Data entries
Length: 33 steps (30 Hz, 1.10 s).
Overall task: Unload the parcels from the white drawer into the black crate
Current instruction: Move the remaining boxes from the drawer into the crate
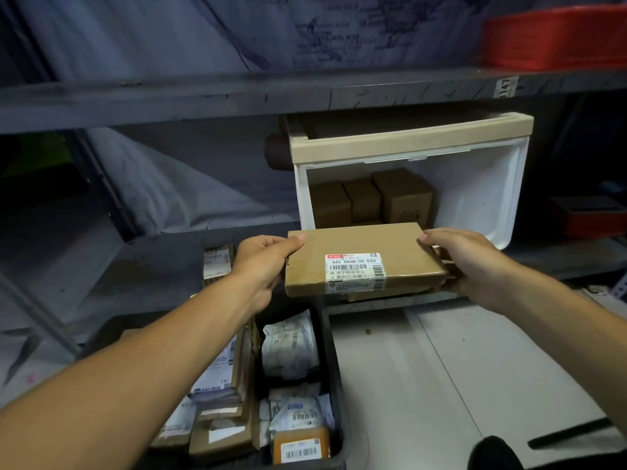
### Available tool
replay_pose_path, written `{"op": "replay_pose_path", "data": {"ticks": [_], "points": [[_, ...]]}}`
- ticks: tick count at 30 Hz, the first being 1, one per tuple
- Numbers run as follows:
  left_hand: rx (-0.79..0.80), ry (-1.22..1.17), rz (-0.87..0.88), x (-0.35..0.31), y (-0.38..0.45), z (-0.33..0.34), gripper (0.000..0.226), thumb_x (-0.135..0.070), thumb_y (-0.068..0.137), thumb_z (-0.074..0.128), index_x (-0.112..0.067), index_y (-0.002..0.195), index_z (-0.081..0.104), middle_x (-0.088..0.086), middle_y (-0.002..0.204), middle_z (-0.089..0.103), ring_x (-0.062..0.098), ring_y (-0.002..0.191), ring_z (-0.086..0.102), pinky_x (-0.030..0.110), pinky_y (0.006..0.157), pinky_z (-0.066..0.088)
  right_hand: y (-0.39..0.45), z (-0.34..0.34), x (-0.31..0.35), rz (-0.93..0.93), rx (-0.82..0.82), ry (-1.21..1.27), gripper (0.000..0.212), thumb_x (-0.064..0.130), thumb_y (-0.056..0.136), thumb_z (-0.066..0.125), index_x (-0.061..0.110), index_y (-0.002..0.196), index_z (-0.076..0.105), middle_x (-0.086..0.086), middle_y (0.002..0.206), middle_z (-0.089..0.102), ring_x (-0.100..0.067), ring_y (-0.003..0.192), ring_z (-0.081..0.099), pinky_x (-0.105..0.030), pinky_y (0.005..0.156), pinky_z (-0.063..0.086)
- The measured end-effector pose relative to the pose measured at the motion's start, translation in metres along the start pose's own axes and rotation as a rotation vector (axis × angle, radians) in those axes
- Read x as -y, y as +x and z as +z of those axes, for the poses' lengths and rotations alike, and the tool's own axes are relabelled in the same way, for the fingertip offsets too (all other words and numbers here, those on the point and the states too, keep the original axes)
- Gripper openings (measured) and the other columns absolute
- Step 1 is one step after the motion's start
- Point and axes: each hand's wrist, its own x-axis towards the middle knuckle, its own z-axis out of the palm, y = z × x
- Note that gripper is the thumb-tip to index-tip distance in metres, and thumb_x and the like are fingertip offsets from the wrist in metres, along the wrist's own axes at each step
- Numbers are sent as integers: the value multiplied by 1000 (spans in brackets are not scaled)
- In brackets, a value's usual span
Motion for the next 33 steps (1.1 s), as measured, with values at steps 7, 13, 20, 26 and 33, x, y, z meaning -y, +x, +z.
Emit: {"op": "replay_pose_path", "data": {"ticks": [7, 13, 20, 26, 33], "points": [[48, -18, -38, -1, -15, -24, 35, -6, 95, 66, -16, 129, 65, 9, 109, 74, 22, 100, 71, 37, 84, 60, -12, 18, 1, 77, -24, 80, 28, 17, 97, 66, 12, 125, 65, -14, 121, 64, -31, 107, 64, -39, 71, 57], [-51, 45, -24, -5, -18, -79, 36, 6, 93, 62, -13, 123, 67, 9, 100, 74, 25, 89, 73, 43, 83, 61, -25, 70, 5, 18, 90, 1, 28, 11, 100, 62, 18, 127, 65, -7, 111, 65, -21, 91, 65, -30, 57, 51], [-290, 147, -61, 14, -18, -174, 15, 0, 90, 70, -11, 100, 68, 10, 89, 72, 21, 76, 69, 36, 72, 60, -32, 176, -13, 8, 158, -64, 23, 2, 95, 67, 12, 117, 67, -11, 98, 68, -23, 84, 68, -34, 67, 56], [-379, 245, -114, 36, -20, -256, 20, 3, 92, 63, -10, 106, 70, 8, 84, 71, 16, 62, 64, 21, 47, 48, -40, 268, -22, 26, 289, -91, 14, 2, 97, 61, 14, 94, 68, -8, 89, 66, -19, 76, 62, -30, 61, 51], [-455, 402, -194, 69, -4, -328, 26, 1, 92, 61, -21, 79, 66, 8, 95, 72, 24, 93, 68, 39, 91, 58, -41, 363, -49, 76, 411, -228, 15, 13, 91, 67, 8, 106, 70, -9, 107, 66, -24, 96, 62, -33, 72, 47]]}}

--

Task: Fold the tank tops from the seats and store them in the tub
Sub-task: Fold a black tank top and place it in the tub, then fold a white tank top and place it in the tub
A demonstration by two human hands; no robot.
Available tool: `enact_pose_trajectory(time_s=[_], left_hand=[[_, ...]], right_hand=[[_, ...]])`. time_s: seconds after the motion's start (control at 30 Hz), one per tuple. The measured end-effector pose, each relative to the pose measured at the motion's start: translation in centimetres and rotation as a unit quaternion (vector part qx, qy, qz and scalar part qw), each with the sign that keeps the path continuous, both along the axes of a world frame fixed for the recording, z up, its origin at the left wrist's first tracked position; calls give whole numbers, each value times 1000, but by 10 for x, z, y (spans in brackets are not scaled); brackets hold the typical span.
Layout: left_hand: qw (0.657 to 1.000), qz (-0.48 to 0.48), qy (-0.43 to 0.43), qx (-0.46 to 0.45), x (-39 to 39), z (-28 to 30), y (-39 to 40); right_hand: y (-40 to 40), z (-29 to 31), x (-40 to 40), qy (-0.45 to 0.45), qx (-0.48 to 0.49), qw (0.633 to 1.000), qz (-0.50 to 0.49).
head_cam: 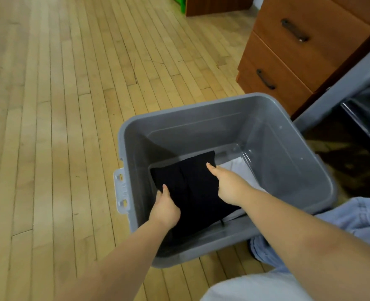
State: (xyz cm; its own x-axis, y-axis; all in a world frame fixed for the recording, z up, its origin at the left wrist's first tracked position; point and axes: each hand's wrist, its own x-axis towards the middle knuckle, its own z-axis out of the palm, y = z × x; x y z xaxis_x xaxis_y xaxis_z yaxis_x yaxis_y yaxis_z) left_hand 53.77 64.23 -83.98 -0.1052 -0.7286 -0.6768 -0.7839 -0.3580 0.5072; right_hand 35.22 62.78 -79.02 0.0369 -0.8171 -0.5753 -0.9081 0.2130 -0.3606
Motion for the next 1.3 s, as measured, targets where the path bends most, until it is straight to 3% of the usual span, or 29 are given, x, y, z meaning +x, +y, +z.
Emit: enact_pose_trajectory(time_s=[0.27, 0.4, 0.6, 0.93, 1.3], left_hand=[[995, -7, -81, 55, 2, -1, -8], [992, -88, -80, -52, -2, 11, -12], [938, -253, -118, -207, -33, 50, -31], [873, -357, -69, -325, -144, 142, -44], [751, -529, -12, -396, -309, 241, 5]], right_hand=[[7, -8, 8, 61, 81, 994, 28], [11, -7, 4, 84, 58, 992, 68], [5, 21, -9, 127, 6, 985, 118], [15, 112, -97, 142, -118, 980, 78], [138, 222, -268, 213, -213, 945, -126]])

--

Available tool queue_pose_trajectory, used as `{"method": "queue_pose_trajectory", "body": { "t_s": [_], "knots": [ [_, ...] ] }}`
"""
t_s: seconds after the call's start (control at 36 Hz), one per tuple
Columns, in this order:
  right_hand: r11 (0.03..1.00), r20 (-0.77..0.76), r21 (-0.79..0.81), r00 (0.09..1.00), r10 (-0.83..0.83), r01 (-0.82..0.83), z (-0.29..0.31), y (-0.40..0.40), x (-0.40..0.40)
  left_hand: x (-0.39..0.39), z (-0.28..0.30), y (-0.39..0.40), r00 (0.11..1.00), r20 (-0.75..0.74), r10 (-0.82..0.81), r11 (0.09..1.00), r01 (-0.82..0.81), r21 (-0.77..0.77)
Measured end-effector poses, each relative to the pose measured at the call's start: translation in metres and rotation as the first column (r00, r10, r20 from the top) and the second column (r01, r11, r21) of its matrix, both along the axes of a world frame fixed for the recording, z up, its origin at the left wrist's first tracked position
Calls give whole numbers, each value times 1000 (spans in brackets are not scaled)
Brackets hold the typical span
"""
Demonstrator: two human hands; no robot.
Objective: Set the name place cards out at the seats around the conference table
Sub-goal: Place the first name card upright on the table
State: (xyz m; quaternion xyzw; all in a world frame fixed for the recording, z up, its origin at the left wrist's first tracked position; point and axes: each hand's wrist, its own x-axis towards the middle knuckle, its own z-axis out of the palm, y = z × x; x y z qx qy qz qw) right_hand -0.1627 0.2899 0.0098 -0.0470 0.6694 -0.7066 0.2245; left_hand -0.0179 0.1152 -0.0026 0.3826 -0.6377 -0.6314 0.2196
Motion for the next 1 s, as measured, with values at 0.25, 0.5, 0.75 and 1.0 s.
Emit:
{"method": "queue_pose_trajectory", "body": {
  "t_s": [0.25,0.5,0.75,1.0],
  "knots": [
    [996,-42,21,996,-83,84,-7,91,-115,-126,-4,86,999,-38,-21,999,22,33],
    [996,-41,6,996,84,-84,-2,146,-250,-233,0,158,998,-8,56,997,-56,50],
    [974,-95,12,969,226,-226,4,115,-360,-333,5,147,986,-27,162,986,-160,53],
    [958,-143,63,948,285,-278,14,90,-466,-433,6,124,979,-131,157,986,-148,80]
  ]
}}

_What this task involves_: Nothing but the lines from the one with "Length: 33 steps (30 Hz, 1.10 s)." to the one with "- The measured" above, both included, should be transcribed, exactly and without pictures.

_Task answer_:
Length: 33 steps (30 Hz, 1.10 s).
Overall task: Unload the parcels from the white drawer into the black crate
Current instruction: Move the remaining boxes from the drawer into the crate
### Available tool
replay_pose_path, written `{"op": "replay_pose_path", "data": {"ticks": [_], "points": [[_, ...]]}}`
- ticks: tick count at 30 Hz, the first being 1, one per tuple
- Numbers run as follows:
  left_hand: rx (-0.79..0.80), ry (-1.22..1.17), rz (-0.87..0.88), x (-0.35..0.31), y (-0.38..0.45), z (-0.33..0.34), gripper (0.000..0.226), thumb_x (-0.135..0.070), thumb_y (-0.068..0.137), thumb_z (-0.074..0.128), index_x (-0.112..0.067), index_y (-0.002..0.195), index_z (-0.081..0.104), middle_x (-0.088..0.086), middle_y (-0.002..0.204), middle_z (-0.089..0.103), ring_x (-0.062..0.098), ring_y (-0.002..0.191), ring_z (-0.086..0.102), pinky_x (-0.030..0.110), pinky_y (0.006..0.157), pinky_z (-0.066..0.088)
  right_hand: y (-0.39..0.45), z (-0.34..0.34), x (-0.31..0.35), rz (-0.93..0.93), rx (-0.82..0.82), ry (-1.21..1.27), gripper (0.000..0.212), thumb_x (-0.064..0.130), thumb_y (-0.056..0.136), thumb_z (-0.066..0.125), index_x (-0.061..0.110), index_y (-0.002..0.196), index_z (-0.076..0.105), middle_x (-0.086..0.086), middle_y (0.002..0.206), middle_z (-0.089..0.102), ring_x (-0.100..0.067), ring_y (-0.003..0.192), ring_z (-0.081..0.099), pinky_x (-0.105..0.030), pinky_y (0.005..0.156), pinky_z (-0.063..0.086)
- The measured end-effector pose relative to the pose measured at the motion's start, translation in metres along the start pose's own axes and rotation as a rotation vector (axis × angle, radians) in those axes

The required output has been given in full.